Kerem içeri girdikten saniyeler sonra gözleri Asef ile buluştu, kendisinin geldiğini bilmiyordu muhtemelen. Geldiğinden beri ilk defa bu kadar uzun süre bakıştılar, onun gözleri üç saniye kadar gözlerinde takılı kalırken karşısındaki adamın ifadesi değişti, soğuklaştı.

Daha sonra ise tam gözlerini çekecekken gözlerinin boynuna indiğini fark etti, Kerem dümdüz bir ifadeyle o kilit noktaya baktı ve kafasını çevirdi. Asef istemsizce elini boynuna attığında damarının üstünde olan hafif sızı dudaklarını birbirine bastırmasına sebep oldu. Dün Sonat'ın morarttığı yerdi.

Kerem elindeki poşetler ile içeri geçerken sessizdi, o gider gitmez istemsizce yakasını biraz kaldırdı. Ondan saklamak için değildi ama gözünün içine de sokmak istemiyordu.

"Asef abi ödevimi yapacağız değil mi?" Arda'nın sesini duyduğunda gözlerini mutfağa giren eski sevgilisinden çekip kaedesine dikti. İlk başta boş boş suratına baksada ardından kaşlarını kaldırıp hatırladığını belirtti ve kafasını salladı.

"Evet yavrum, iki gün sonraydı herhalde değil mi? Ben yarın yarım saatte yaparım." el işi, daha doğrusu resim yeteneği gerektiren bir ödevi vardı ve bunu ancak Asef yardımı ile yapabilirdi.

"Tamam abi." dedi Arda oturduğu yerde bacaklarını kendine çekerken.

"Kerem, yine yemek başlamadan saldırdın." Yasef'in mutfaktan gelen neşeli sesiyle dişlerini sıktı, tanımadığı bu çocuğa öyle nefret doluydu ki kendisine şaşırıyordu.

"Acıktım yavrum ne yapayım."

Sakin olmaya çalıştı, Bulut'a kaçamak bakışlarını yönlendirdiğinde onun kendisini izlediğini fark etti. Firdevs Yöreoğlu gibi her fırsatta o garip bakışını atmasa olmuyordu.

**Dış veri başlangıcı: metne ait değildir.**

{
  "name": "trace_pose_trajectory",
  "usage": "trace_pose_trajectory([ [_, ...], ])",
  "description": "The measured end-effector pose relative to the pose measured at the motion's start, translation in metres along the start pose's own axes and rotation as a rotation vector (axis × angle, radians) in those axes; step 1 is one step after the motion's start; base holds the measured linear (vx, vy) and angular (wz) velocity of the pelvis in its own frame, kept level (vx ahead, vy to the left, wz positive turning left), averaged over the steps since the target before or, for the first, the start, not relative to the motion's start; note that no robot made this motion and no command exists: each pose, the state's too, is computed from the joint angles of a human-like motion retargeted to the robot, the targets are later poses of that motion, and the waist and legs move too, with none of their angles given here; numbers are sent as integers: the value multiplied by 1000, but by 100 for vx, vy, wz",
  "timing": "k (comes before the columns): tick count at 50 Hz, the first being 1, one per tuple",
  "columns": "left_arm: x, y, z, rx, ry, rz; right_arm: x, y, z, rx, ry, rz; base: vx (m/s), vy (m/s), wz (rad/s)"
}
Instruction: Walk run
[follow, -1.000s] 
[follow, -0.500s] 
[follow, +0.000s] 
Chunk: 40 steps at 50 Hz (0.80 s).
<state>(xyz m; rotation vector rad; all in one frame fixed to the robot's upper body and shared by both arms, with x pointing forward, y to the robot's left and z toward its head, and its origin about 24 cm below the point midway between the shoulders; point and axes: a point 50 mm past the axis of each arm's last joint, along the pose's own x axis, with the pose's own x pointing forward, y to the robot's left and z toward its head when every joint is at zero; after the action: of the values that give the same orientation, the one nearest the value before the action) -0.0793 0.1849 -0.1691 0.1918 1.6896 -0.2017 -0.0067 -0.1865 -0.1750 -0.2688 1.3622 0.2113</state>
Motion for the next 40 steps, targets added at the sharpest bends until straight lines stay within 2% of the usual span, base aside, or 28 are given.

Bir daha zil çaldığında bu sefer Arda'ya bulaşan Turgay kapıyı açmaya gitti. Kapıyı açtığı anda ise sesler birbirine binmişti neredeyse, Asef kimin geldiğini görmese bile anladı.

"Lan Seyfi, hoş geldiniz." evet tahmin ettiği gibi Seyfi gelmişti. Grupça olan ilişkileri tam anlamıyla öğrendikten sonra alt katın arkadaşlarından sadece Seyfi ve Ertuğrul kınayan gözlerle bakmamıştı hiçbirine.

"Benim paşam nerede paşam?" dedi Seyfi, saniyeler sonra ise salona girdi. Yüzünde keyifli ve özlem dolu bir gülümseme vardı. Gözleri herkesin üzerinde gezindi, Kerem'i arıyordu.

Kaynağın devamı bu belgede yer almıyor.